Task:
Exactly as it appears, restate the whole listing.
☆ ☆ ☆ ☆ ☆ ☆ ☆
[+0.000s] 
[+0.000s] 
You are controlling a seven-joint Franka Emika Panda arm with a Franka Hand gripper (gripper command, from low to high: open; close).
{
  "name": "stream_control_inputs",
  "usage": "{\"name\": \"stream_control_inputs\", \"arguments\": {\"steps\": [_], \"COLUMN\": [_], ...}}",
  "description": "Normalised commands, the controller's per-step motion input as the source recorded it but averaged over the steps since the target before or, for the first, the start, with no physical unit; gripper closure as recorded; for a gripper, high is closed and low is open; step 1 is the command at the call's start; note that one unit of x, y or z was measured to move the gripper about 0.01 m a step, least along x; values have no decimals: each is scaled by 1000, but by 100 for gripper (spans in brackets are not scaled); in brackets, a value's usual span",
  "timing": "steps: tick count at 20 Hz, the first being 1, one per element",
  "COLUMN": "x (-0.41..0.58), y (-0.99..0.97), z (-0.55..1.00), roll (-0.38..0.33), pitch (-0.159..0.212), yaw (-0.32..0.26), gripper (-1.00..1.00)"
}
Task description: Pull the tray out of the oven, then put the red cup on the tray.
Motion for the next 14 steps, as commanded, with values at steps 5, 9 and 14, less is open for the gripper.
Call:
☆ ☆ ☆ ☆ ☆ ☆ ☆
Response area:
[+0.000s] 
[+0.000s] 
You are controlling a seven-joint Franka Emika Panda arm with a Franka Hand gripper (gripper command, from low to high: open; close).
{
  "name": "stream_control_inputs",
  "usage": "{\"name\": \"stream_control_inputs\", \"arguments\": {\"steps\": [_], \"COLUMN\": [_], ...}}",
  "description": "Normalised commands, the controller's per-step motion input as the source recorded it but averaged over the steps since the target before or, for the first, the start, with no physical unit; gripper closure as recorded; for a gripper, high is closed and low is open; step 1 is the command at the call's start; note that one unit of x, y or z was measured to move the gripper about 0.01 m a step, least along x; values have no decimals: each is scaled by 1000, but by 100 for gripper (spans in brackets are not scaled); in brackets, a value's usual span",
  "timing": "steps: tick count at 20 Hz, the first being 1, one per element",
  "COLUMN": "x (-0.41..0.58), y (-0.99..0.97), z (-0.55..1.00), roll (-0.38..0.33), pitch (-0.159..0.212), yaw (-0.32..0.26), gripper (-1.00..1.00)"
}
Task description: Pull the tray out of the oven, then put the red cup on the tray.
Motion for the next 14 steps, as commanded, with values at steps 5, 9 and 14, less is open for the gripper.
Call:

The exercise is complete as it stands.